The court said that the participation of individuals in social, political and religious life would depend on their consent to the processing of their personal information for the purpose of checking their compliance with the recovered-vaccinated-tested rule.

The government prescribed this with a decree, but the court decided that such a consent cannot be considered voluntary and thus also not a valid legal basis for interfering with the right to personal data protection.

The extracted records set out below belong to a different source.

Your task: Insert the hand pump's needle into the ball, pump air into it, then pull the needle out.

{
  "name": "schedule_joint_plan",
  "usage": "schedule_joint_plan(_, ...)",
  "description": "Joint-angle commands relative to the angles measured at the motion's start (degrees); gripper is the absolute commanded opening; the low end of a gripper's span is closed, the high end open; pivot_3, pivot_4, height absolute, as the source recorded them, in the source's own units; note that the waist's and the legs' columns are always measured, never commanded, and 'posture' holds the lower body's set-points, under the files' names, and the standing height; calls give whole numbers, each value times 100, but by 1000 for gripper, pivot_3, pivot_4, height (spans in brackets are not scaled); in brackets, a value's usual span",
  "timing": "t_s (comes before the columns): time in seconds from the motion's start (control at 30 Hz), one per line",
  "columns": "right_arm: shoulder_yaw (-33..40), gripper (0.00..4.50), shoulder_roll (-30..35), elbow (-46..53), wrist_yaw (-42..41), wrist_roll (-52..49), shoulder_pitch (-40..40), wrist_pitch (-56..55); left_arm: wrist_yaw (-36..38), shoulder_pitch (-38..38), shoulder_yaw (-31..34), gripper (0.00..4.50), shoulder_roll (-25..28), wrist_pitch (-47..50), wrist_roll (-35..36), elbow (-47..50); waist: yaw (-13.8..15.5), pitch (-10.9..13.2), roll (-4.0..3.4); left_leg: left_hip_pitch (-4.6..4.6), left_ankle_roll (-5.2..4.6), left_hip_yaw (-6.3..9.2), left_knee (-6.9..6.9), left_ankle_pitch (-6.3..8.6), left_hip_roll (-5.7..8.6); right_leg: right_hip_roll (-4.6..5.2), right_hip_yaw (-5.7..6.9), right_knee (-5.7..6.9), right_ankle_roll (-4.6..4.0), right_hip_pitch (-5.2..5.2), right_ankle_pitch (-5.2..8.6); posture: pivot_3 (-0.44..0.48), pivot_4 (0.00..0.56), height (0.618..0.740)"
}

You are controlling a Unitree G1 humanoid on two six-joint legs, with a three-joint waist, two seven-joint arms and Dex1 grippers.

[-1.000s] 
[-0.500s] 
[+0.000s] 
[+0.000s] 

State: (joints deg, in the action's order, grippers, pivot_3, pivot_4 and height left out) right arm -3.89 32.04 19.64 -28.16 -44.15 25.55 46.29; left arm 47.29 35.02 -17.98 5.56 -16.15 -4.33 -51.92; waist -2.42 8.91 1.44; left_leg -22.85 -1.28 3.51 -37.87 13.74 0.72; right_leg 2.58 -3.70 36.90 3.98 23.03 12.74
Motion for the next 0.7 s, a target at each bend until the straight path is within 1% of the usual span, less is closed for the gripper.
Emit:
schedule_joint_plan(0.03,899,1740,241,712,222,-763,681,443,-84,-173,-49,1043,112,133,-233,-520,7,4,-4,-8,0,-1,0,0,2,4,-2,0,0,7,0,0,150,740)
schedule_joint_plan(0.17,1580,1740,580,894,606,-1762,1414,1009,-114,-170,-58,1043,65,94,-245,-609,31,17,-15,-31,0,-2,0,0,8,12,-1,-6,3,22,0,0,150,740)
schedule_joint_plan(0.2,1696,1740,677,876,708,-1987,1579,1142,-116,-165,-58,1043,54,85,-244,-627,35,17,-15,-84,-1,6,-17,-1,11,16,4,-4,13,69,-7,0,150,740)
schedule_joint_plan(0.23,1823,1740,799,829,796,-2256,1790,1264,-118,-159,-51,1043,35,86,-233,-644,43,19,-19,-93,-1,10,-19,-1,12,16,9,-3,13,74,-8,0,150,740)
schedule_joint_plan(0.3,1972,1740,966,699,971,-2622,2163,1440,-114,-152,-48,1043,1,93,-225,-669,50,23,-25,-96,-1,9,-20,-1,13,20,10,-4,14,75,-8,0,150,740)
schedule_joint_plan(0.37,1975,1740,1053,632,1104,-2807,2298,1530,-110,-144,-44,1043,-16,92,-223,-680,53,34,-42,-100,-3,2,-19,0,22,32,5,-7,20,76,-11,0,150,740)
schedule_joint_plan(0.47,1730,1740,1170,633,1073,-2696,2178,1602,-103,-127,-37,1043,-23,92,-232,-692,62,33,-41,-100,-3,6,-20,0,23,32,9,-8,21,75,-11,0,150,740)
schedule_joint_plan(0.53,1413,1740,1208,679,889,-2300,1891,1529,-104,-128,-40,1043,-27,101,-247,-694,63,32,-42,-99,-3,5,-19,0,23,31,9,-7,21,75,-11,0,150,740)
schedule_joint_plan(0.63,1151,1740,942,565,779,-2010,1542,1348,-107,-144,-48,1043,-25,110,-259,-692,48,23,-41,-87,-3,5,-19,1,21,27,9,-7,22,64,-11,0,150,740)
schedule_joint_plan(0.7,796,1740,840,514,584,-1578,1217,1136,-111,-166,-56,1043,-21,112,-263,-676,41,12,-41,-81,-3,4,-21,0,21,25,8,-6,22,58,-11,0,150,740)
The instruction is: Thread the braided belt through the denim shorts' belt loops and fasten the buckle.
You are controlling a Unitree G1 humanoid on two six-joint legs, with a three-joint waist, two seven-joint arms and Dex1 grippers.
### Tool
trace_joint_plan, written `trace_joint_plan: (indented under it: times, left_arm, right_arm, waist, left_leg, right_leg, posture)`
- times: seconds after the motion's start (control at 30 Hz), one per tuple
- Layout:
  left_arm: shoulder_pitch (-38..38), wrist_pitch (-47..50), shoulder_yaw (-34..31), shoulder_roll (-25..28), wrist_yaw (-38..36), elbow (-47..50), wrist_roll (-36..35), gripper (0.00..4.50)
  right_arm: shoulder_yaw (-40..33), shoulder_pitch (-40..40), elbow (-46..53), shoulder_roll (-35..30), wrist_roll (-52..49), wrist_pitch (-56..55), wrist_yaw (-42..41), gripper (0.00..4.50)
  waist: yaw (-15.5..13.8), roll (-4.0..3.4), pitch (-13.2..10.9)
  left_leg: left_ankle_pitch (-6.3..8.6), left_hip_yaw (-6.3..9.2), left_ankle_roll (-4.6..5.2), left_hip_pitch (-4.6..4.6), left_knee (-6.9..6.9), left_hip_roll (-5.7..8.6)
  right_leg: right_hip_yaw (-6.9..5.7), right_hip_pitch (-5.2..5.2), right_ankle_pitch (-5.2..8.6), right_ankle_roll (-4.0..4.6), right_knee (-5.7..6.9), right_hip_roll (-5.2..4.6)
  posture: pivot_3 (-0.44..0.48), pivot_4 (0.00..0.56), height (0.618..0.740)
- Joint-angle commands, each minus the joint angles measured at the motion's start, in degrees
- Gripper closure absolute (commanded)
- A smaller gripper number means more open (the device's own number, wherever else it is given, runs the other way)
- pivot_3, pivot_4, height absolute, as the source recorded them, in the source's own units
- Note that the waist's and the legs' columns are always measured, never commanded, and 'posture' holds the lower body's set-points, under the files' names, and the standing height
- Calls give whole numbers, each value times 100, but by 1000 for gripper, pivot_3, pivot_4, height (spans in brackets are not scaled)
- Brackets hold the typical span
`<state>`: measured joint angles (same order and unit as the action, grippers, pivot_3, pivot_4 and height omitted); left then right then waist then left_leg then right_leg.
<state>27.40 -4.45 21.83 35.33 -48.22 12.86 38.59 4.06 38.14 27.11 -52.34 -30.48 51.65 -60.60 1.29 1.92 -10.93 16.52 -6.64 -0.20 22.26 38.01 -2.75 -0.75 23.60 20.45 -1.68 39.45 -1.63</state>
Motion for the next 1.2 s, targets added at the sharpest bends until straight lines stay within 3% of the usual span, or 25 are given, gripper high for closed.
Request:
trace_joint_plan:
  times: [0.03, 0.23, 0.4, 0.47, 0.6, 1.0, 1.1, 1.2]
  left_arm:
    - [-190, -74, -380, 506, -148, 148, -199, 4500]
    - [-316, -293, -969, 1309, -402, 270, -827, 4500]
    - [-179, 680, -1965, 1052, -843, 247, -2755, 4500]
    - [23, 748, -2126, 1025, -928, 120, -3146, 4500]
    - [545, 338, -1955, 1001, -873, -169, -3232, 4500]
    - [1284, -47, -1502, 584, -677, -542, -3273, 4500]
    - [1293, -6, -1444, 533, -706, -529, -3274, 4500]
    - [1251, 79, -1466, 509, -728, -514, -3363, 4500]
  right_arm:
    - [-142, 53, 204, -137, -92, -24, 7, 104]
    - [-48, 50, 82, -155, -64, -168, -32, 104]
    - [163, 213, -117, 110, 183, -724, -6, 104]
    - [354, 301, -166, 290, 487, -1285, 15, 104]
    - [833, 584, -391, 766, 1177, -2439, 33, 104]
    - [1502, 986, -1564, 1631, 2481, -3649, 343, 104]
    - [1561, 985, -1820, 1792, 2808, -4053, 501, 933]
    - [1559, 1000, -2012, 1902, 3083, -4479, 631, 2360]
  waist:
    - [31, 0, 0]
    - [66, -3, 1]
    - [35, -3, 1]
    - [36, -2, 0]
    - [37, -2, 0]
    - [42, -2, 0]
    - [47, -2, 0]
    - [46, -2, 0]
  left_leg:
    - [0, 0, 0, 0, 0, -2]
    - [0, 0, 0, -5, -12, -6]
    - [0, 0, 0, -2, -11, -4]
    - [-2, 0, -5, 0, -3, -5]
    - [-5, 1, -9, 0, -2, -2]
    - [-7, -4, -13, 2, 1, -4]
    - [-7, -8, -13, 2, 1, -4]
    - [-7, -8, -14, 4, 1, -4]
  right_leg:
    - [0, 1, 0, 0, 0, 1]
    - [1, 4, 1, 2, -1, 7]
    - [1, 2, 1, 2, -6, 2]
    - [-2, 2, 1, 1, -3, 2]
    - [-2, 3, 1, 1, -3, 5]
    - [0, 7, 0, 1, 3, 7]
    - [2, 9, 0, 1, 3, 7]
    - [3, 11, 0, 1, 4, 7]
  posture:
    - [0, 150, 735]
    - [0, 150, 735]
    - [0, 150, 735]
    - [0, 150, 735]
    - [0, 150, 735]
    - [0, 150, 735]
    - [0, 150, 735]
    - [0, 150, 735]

Constitutional Court judges nodded to the information commissioner and clearly stated that any processing of personal data, even during an epidemic, when emergency measures are needed, is a breach of the constitutional human right to personal data protection, which is why a law is needed, the information commissioner said in response to the ruling.

"In Slovenia, it is prohibited to regulate data processing with government decrees, as they are not the result of a democratic decision-making process that can only take place in the National Assembly," the information commissioner added.

The government had more than enough time to adopt a relevant law that would allowed it to act legally, the commissioner said.

The disputed decrees remain in force, as their annulment would prevent the government from meeting its constitutional obligation of protecting people's lives and health, so the court decided the annulment will take affect after one year.

During this time, the government must make sure that a legal basis for the decree is passed, clearly stating which data may be collected and processed, the purpose for which they may be collected and processed, and how this is to be monitored.